12 Encoding Of Data

The data should be encoded in such a way that it is possible to create the indexes described in Section 13.

The data should be encoded in such a way that systems are able to create the compressed displays described in Section 14, such that a work identifier can be displayed among many other work identifiers, an author identifier can be displayed among many other author identifiers, and a subject identifier can be displayed among many other subject identifiers.

The data should be encoded in such a way that systems are able to provide the work display described in section 14, such that a user can see the data elements that describe the work, with the data elements that describe the various expressions available below, and with the data elements that describe the various manifestations of each expression available below the appropriate expression description.

Furthermore, these data elements should be expandable or collapsible in what software designers and programmers commonly refer to as tree-like structures. This capability would provide catalog users the ability to expand or contract their view of a particular work, a particular creator, or a particular subject, genre, form or discipline in accord with their browsing or research needs.

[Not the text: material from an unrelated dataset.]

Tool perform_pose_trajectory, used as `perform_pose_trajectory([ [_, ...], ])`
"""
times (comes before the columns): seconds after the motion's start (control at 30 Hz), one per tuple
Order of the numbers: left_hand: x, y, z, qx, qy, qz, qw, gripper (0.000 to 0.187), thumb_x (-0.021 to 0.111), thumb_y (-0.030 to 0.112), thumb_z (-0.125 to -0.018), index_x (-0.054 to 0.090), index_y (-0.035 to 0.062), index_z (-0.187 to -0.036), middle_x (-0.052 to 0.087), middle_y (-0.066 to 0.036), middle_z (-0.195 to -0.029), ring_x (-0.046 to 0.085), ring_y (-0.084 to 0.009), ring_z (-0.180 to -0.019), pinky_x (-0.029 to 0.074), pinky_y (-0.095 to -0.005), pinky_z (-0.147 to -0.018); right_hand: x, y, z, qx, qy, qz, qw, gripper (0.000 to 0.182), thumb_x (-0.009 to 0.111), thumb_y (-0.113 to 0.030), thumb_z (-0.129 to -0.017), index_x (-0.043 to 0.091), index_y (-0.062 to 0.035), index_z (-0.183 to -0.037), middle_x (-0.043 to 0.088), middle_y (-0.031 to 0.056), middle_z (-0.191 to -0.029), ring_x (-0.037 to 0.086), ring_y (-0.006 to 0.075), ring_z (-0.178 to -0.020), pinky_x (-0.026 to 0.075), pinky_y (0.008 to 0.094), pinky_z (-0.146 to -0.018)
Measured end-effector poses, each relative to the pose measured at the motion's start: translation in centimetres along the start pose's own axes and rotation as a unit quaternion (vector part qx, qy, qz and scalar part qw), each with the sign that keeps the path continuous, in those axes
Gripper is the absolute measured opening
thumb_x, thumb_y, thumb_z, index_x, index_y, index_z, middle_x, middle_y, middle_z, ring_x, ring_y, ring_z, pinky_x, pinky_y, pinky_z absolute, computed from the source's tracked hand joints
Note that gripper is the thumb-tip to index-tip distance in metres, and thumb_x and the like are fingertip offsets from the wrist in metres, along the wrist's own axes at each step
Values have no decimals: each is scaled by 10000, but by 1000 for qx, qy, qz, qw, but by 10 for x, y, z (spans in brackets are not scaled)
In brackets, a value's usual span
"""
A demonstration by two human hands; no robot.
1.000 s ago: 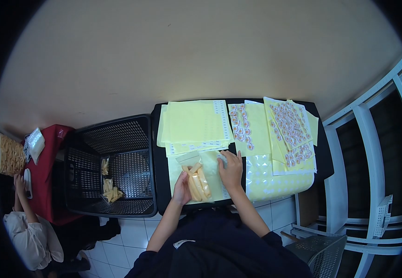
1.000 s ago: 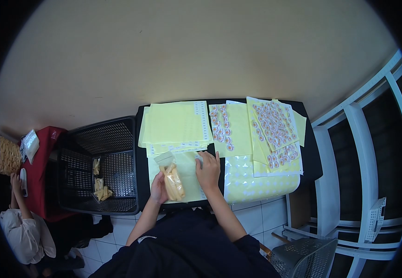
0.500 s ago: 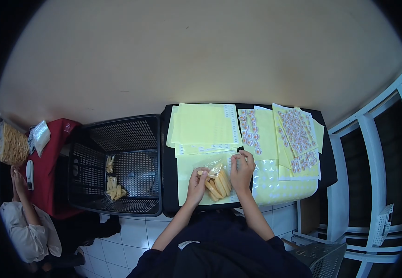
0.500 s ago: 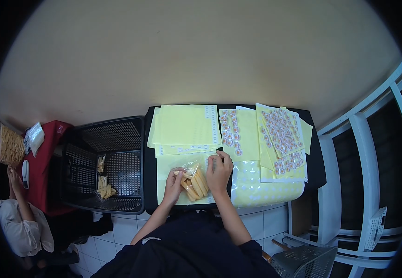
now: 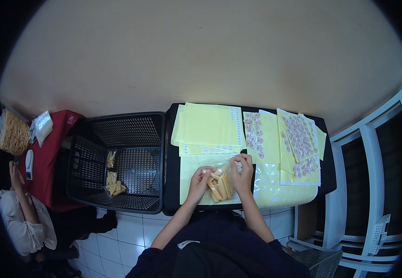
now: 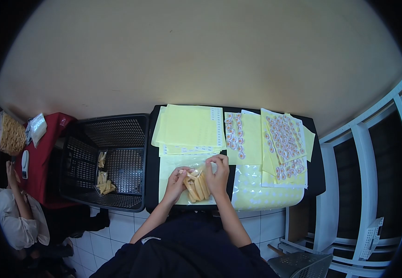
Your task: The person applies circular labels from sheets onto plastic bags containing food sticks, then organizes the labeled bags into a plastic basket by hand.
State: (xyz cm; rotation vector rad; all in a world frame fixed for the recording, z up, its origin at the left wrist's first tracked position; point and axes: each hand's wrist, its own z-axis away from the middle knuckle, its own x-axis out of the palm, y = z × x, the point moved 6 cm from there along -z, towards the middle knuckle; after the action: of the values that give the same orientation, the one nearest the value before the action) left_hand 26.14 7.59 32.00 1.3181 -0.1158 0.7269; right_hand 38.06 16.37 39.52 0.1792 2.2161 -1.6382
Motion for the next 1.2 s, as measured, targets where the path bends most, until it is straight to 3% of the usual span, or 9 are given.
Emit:
perform_pose_trajectory([
  [0.07, 3, 1, 2, 31, -18, -38, 999, 199, 422, 155, -886, 488, 26, -1022, 552, -84, -1008, 545, -125, -872, 482, -257, -711, 5, -16, 3, -27, -37, -14, 999, 74, 571, -117, -726, 582, -45, -736, 469, 132, -985, 460, 281, -956, 309, 395, -872],
  [0.13, 2, 0, 3, 25, 6, -28, 999, 211, 446, 154, -875, 507, 7, -1014, 574, -71, -928, 540, -96, -788, 456, -222, -667, 21, -31, 10, -62, -113, 72, 989, 95, 585, -144, -717, 606, -56, -744, 419, 178, -1140, 361, 337, -1112, 230, 436, -943],
  [0.17, -1, -1, 5, 18, 28, -19, 999, 224, 470, 153, -865, 526, -12, -1006, 595, -58, -849, 535, -66, -705, 430, -187, -622, 25, -28, 13, -61, -114, 71, 989, 95, 585, -144, -717, 606, -56, -744, 419, 178, -1140, 361, 337, -1112, 230, 436, -943],
  [0.23, -4, -3, 3, 23, 30, -40, 998, 211, 473, 137, -859, 532, -13, -994, 592, -47, -832, 531, -59, -688, 423, -184, -618, 35, -17, 18, -45, -129, 80, 987, 107, 592, -161, -711, 611, -60, -741, 331, 204, -1256, 232, 382, -1202, 163, 463, -975],
  [0.33, -6, -4, 4, 36, 34, -65, 997, 195, 475, 113, -849, 542, -16, -978, 589, -39, -822, 529, -51, -683, 417, -178, -619, 37, -16, 20, -47, -121, 87, 988, 105, 591, -161, -713, 615, -61, -738, 307, 214, -1280, 194, 402, -1217, 149, 461, -988],
  [0.8, -3, -5, 4, 53, -1, -54, 997, 199, 479, 39, -837, 524, -33, -1016, 582, -46, -852, 536, -53, -734, 423, -173, -646, 37, -8, 18, -36, -128, 78, 988, 98, 625, -167, -683, 622, -72, -707, 329, 203, -1274, 194, 394, -1219, 153, 456, -992],
  [1.2, 2, -2, 6, 69, -22, -56, 996, 229, 464, 14, -838, 502, -48, -1055, 577, -93, -970, 550, -99, -863, 433, -203, -761, 34, -9, 19, -23, -108, 76, 991, 90, 664, -162, -639, 632, -81, -659, 362, 168, -1261, 211, 376, -1211, 166, 453, -991],
])
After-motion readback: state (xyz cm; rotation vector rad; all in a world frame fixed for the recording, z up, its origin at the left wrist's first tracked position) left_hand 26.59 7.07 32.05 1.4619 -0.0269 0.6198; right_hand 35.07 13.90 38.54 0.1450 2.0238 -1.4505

Ideally, encode the data in such a way that it is possible to allow a catalog user to identify his or her preferred language, script and/or transliteration method, and have the catalog switch the preferred forms for all entities (persons, corporate bodies, works, expressions, subjects, genre/forms, and disciplines) to the preferred forms in the users' preferred language, script and/or transliteration scheme, if applicable (with good default fall-back algorithms for cases in which a preferred form does not exist in the desired language, script and/or transliteration scheme). In determining preferred forms in languages, scripts and/or transliteration schemes other than those of the catalog and the cataloging agency, prefer forms agreed upon by cataloging agencies that work in that language, script and/or transliteration scheme. If that is not possible, but only one variant form exists in the language, script and/or transliteration scheme, prefer that. If more than one variant form exists in a particular language, script and/or transliteration scheme, arbitrarily choose the first in the record as the preferred form for those particular users.